Task details: Without changing a character, output all of the records.

───── Entries shown ─────

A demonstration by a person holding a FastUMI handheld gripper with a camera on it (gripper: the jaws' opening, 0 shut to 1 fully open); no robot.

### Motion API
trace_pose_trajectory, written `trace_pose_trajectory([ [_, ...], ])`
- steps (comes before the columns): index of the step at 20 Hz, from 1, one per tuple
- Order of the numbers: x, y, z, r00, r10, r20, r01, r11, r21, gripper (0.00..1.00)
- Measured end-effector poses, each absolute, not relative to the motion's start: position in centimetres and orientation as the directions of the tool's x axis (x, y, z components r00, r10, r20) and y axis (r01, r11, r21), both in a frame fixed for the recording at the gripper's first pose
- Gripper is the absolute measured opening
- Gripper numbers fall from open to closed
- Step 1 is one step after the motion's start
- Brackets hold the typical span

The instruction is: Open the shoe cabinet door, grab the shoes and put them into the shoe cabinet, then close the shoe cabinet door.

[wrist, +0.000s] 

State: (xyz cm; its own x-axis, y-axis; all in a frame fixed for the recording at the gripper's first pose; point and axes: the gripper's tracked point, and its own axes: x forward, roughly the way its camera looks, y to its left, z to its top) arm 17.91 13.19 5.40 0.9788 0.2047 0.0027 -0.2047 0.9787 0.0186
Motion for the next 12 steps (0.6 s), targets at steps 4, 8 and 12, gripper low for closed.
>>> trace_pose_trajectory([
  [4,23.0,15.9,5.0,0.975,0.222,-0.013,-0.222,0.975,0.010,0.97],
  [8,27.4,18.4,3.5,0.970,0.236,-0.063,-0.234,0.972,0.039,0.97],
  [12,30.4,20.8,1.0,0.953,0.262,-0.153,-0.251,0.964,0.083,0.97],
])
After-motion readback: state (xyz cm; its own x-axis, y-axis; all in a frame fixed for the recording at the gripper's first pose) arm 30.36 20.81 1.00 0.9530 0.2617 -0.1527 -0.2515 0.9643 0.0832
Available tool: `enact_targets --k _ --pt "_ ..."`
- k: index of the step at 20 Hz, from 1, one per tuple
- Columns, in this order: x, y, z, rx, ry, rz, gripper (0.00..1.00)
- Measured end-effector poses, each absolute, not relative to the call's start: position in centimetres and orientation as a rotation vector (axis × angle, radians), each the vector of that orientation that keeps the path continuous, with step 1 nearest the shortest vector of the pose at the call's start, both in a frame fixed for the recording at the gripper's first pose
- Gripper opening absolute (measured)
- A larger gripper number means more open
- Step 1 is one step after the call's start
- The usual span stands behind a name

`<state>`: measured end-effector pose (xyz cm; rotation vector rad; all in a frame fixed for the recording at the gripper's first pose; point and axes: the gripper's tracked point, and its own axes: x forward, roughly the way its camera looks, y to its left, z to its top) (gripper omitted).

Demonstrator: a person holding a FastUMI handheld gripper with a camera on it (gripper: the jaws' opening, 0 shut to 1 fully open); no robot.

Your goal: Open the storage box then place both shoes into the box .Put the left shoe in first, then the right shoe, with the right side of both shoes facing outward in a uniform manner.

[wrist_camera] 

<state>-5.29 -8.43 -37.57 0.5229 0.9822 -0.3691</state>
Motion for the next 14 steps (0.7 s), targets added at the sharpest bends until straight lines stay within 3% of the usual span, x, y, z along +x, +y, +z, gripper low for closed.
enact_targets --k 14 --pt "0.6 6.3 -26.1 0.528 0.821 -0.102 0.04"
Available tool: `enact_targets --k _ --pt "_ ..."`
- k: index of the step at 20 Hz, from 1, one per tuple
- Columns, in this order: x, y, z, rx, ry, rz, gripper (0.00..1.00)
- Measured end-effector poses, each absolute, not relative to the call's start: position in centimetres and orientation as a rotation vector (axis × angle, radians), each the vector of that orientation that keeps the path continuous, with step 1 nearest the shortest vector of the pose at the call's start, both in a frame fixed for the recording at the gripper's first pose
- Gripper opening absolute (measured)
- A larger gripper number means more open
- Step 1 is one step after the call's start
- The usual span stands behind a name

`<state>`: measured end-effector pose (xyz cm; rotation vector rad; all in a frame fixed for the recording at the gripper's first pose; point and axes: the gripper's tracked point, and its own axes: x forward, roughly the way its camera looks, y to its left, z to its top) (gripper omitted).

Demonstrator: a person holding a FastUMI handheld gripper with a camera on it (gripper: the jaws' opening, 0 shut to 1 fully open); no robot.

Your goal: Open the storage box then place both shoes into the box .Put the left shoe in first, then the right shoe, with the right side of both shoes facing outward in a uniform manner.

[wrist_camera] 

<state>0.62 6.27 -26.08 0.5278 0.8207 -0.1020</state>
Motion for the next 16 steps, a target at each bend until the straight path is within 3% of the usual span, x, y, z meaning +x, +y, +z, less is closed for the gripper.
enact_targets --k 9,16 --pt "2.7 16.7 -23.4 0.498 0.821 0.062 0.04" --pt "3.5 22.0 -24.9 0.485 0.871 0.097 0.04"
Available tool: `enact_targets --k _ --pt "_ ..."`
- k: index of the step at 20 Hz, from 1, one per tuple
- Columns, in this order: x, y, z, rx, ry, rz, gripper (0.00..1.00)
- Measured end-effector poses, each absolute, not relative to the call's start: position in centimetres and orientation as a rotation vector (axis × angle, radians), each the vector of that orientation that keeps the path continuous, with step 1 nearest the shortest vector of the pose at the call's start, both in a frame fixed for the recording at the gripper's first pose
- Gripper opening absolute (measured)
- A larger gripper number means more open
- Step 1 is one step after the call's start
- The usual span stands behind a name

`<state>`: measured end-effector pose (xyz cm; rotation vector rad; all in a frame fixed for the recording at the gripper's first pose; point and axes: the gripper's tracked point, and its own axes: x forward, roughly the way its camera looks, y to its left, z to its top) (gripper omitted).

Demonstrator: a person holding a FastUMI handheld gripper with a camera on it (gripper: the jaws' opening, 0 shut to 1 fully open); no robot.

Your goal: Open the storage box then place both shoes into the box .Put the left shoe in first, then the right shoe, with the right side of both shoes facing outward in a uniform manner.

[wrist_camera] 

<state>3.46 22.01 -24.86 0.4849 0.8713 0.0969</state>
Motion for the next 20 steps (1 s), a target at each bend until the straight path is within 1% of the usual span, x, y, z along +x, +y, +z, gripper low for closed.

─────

Task answer:
A demonstration by a person holding a FastUMI handheld gripper with a camera on it (gripper: the jaws' opening, 0 shut to 1 fully open); no robot.

### Motion API
trace_pose_trajectory, written `trace_pose_trajectory([ [_, ...], ])`
- steps (comes before the columns): index of the step at 20 Hz, from 1, one per tuple
- Order of the numbers: x, y, z, r00, r10, r20, r01, r11, r21, gripper (0.00..1.00)
- Measured end-effector poses, each absolute, not relative to the motion's start: position in centimetres and orientation as the directions of the tool's x axis (x, y, z components r00, r10, r20) and y axis (r01, r11, r21), both in a frame fixed for the recording at the gripper's first pose
- Gripper is the absolute measured opening
- Gripper numbers fall from open to closed
- Step 1 is one step after the motion's start
- Brackets hold the typical span

The instruction is: Open the shoe cabinet door, grab the shoes and put them into the shoe cabinet, then close the shoe cabinet door.

[wrist, +0.000s] 

State: (xyz cm; its own x-axis, y-axis; all in a frame fixed for the recording at the gripper's first pose; point and axes: the gripper's tracked point, and its own axes: x forward, roughly the way its camera looks, y to its left, z to its top) arm 17.91 13.19 5.40 0.9788 0.2047 0.0027 -0.2047 0.9787 0.0186
Motion for the next 12 steps (0.6 s), targets at steps 4, 8 and 12, gripper low for closed.
>>> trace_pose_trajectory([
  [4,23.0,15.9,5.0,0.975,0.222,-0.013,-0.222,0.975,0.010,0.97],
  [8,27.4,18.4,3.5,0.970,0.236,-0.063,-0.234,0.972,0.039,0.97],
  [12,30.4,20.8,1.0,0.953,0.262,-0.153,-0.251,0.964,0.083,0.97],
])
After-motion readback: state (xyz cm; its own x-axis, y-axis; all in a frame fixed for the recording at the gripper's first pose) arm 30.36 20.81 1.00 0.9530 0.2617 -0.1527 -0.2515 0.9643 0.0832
Available tool: `enact_targets --k _ --pt "_ ..."`
- k: index of the step at 20 Hz, from 1, one per tuple
- Columns, in this order: x, y, z, rx, ry, rz, gripper (0.00..1.00)
- Measured end-effector poses, each absolute, not relative to the call's start: position in centimetres and orientation as a rotation vector (axis × angle, radians), each the vector of that orientation that keeps the path continuous, with step 1 nearest the shortest vector of the pose at the call's start, both in a frame fixed for the recording at the gripper's first pose
- Gripper opening absolute (measured)
- A larger gripper number means more open
- Step 1 is one step after the call's start
- The usual span stands behind a name

`<state>`: measured end-effector pose (xyz cm; rotation vector rad; all in a frame fixed for the recording at the gripper's first pose; point and axes: the gripper's tracked point, and its own axes: x forward, roughly the way its camera looks, y to its left, z to its top) (gripper omitted).

Demonstrator: a person holding a FastUMI handheld gripper with a camera on it (gripper: the jaws' opening, 0 shut to 1 fully open); no robot.

Your goal: Open the storage box then place both shoes into the box .Put the left shoe in first, then the right shoe, with the right side of both shoes facing outward in a uniform manner.

[wrist_camera] 

<state>-5.29 -8.43 -37.57 0.5229 0.9822 -0.3691</state>
Motion for the next 14 steps (0.7 s), targets added at the sharpest bends until straight lines stay within 3% of the usual span, x, y, z along +x, +y, +z, gripper low for closed.
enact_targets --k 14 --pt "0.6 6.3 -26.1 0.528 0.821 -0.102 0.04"
Available tool: `enact_targets --k _ --pt "_ ..."`
- k: index of the step at 20 Hz, from 1, one per tuple
- Columns, in this order: x, y, z, rx, ry, rz, gripper (0.00..1.00)
- Measured end-effector poses, each absolute, not relative to the call's start: position in centimetres and orientation as a rotation vector (axis × angle, radians), each the vector of that orientation that keeps the path continuous, with step 1 nearest the shortest vector of the pose at the call's start, both in a frame fixed for the recording at the gripper's first pose
- Gripper opening absolute (measured)
- A larger gripper number means more open
- Step 1 is one step after the call's start
- The usual span stands behind a name

`<state>`: measured end-effector pose (xyz cm; rotation vector rad; all in a frame fixed for the recording at the gripper's first pose; point and axes: the gripper's tracked point, and its own axes: x forward, roughly the way its camera looks, y to its left, z to its top) (gripper omitted).

Demonstrator: a person holding a FastUMI handheld gripper with a camera on it (gripper: the jaws' opening, 0 shut to 1 fully open); no robot.

Your goal: Open the storage box then place both shoes into the box .Put the left shoe in first, then the right shoe, with the right side of both shoes facing outward in a uniform manner.

[wrist_camera] 

<state>0.62 6.27 -26.08 0.5278 0.8207 -0.1020</state>
Motion for the next 16 steps, a target at each bend until the straight path is within 3% of the usual span, x, y, z meaning +x, +y, +z, less is closed for the gripper.
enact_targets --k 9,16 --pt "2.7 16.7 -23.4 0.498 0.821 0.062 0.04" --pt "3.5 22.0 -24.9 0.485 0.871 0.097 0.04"
Available tool: `enact_targets --k _ --pt "_ ..."`
- k: index of the step at 20 Hz, from 1, one per tuple
- Columns, in this order: x, y, z, rx, ry, rz, gripper (0.00..1.00)
- Measured end-effector poses, each absolute, not relative to the call's start: position in centimetres and orientation as a rotation vector (axis × angle, radians), each the vector of that orientation that keeps the path continuous, with step 1 nearest the shortest vector of the pose at the call's start, both in a frame fixed for the recording at the gripper's first pose
- Gripper opening absolute (measured)
- A larger gripper number means more open
- Step 1 is one step after the call's start
- The usual span stands behind a name

`<state>`: measured end-effector pose (xyz cm; rotation vector rad; all in a frame fixed for the recording at the gripper's first pose; point and axes: the gripper's tracked point, and its own axes: x forward, roughly the way its camera looks, y to its left, z to its top) (gripper omitted).

Demonstrator: a person holding a FastUMI handheld gripper with a camera on it (gripper: the jaws' opening, 0 shut to 1 fully open); no robot.

Your goal: Open the storage box then place both shoes into the box .Put the left shoe in first, then the right shoe, with the right side of both shoes facing outward in a uniform manner.

[wrist_camera] 

<state>3.46 22.01 -24.86 0.4849 0.8713 0.0969</state>
Motion for the next 20 steps (1 s), a target at each bend until the straight path is within 1% of the usual span, x, y, z along +x, +y, +z, gripper low for closed.

This concludes the answer.